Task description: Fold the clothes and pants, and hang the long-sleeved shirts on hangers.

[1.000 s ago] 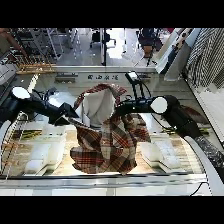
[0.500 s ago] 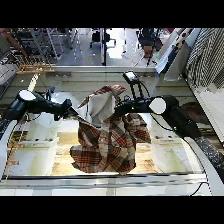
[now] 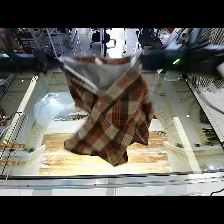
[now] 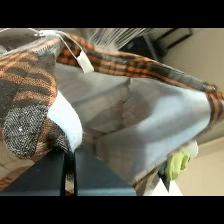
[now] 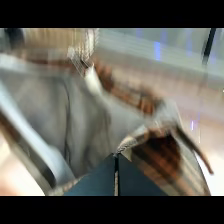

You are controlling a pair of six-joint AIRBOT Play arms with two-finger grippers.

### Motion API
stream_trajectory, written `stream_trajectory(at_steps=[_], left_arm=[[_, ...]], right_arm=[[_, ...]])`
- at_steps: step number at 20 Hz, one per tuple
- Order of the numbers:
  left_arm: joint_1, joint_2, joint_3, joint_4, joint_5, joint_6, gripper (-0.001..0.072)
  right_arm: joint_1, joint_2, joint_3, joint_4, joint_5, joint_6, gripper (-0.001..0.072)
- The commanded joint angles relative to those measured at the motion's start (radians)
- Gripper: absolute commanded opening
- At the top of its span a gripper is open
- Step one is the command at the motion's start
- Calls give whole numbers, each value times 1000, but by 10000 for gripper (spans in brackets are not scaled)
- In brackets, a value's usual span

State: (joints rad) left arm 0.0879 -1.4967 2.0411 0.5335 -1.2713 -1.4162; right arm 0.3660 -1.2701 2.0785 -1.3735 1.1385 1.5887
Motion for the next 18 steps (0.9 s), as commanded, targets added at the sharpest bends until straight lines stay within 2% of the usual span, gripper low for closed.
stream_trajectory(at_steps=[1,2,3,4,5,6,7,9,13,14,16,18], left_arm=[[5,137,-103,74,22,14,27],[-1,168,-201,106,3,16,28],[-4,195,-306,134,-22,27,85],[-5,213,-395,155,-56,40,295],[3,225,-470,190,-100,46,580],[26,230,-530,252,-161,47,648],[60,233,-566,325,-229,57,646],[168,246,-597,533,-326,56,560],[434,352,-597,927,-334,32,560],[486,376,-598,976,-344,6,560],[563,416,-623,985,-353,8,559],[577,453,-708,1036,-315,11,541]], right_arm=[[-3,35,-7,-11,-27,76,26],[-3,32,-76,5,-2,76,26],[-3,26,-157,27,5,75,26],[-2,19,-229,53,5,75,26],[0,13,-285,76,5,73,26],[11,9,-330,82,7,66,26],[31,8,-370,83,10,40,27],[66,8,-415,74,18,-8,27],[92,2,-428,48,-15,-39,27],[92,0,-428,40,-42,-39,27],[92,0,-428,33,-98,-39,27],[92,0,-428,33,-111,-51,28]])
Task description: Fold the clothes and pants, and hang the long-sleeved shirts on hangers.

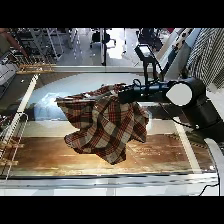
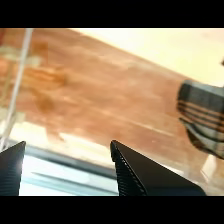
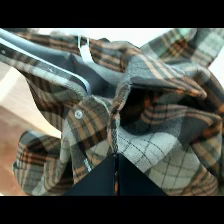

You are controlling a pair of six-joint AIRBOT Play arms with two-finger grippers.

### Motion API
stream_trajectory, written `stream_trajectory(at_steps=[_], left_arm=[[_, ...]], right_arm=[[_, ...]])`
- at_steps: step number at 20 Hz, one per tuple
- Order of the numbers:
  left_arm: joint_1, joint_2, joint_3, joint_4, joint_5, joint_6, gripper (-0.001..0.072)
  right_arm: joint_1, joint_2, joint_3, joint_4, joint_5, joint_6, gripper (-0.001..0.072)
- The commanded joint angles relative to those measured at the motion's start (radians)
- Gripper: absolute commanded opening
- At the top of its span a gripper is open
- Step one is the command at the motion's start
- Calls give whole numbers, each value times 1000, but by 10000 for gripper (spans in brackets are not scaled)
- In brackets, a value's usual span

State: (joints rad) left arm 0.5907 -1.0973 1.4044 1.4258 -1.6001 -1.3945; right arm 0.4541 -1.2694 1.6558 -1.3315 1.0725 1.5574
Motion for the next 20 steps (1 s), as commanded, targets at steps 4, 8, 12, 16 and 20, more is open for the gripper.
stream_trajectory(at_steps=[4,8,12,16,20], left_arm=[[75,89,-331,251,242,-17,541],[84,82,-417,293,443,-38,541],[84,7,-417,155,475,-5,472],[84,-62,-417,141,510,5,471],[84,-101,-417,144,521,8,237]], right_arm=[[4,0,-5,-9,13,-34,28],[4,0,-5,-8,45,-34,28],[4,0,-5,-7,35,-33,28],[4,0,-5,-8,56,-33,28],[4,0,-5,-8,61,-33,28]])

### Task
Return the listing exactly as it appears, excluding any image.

### Answer to this task
Task description: Fold the clothes and pants, and hang the long-sleeved shirts on hangers.

[1.000 s ago] 
[0.500 s ago] 
[now] 
[now] 
[now] 

You are controlling a pair of six-joint AIRBOT Play arms with two-finger grippers.

### Motion API
stream_trajectory, written `stream_trajectory(at_steps=[_], left_arm=[[_, ...]], right_arm=[[_, ...]])`
- at_steps: step number at 20 Hz, one per tuple
- Order of the numbers:
  left_arm: joint_1, joint_2, joint_3, joint_4, joint_5, joint_6, gripper (-0.001..0.072)
  right_arm: joint_1, joint_2, joint_3, joint_4, joint_5, joint_6, gripper (-0.001..0.072)
- The commanded joint angles relative to those measured at the motion's start (radians)
- Gripper: absolute commanded opening
- At the top of its span a gripper is open
- Step one is the command at the motion's start
- Calls give whole numbers, each value times 1000, but by 10000 for gripper (spans in brackets are not scaled)
- In brackets, a value's usual span

State: (joints rad) left arm 0.0879 -1.4967 2.0411 0.5335 -1.2713 -1.4162; right arm 0.3660 -1.2701 2.0785 -1.3735 1.1385 1.5887
Motion for the next 18 steps (0.9 s), as commanded, targets added at the sharpest bends until straight lines stay within 2% of the usual span, gripper low for closed.
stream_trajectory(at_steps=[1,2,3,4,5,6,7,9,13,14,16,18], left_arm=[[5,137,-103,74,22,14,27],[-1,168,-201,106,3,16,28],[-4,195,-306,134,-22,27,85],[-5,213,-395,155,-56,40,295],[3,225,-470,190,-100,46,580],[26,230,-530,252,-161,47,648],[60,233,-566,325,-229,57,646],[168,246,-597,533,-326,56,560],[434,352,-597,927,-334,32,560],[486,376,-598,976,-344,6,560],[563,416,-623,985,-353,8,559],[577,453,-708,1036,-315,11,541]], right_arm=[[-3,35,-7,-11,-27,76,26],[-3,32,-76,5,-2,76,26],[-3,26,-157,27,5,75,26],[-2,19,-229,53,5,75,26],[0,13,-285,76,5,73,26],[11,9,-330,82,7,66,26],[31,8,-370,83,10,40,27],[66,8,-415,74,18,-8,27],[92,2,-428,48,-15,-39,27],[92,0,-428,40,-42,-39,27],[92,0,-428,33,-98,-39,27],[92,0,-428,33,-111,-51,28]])
Task description: Fold the clothes and pants, and hang the long-sleeved shirts on hangers.


You are controlling a pair of six-joint AIRBOT Play arms with two-finger grippers.

### Motion API
stream_trajectory, written `stream_trajectory(at_steps=[_], left_arm=[[_, ...]], right_arm=[[_, ...]])`
- at_steps: step number at 20 Hz, one per tuple
- Order of the numbers:
  left_arm: joint_1, joint_2, joint_3, joint_4, joint_5, joint_6, gripper (-0.001..0.072)
  right_arm: joint_1, joint_2, joint_3, joint_4, joint_5, joint_6, gripper (-0.001..0.072)
- The commanded joint angles relative to those measured at the motion's start (radians)
- Gripper: absolute commanded opening
- At the top of its span a gripper is open
- Step one is the command at the motion's start
- Calls give whole numbers, each value times 1000, but by 10000 for gripper (spans in brackets are not scaled)
- In brackets, a value's usual span

State: (joints rad) left arm 0.5907 -1.0973 1.4044 1.4258 -1.6001 -1.3945; right arm 0.4541 -1.2694 1.6558 -1.3315 1.0725 1.5574
Motion for the next 20 steps (1 s), as commanded, targets at steps 4, 8, 12, 16 and 20, more is open for the gripper.
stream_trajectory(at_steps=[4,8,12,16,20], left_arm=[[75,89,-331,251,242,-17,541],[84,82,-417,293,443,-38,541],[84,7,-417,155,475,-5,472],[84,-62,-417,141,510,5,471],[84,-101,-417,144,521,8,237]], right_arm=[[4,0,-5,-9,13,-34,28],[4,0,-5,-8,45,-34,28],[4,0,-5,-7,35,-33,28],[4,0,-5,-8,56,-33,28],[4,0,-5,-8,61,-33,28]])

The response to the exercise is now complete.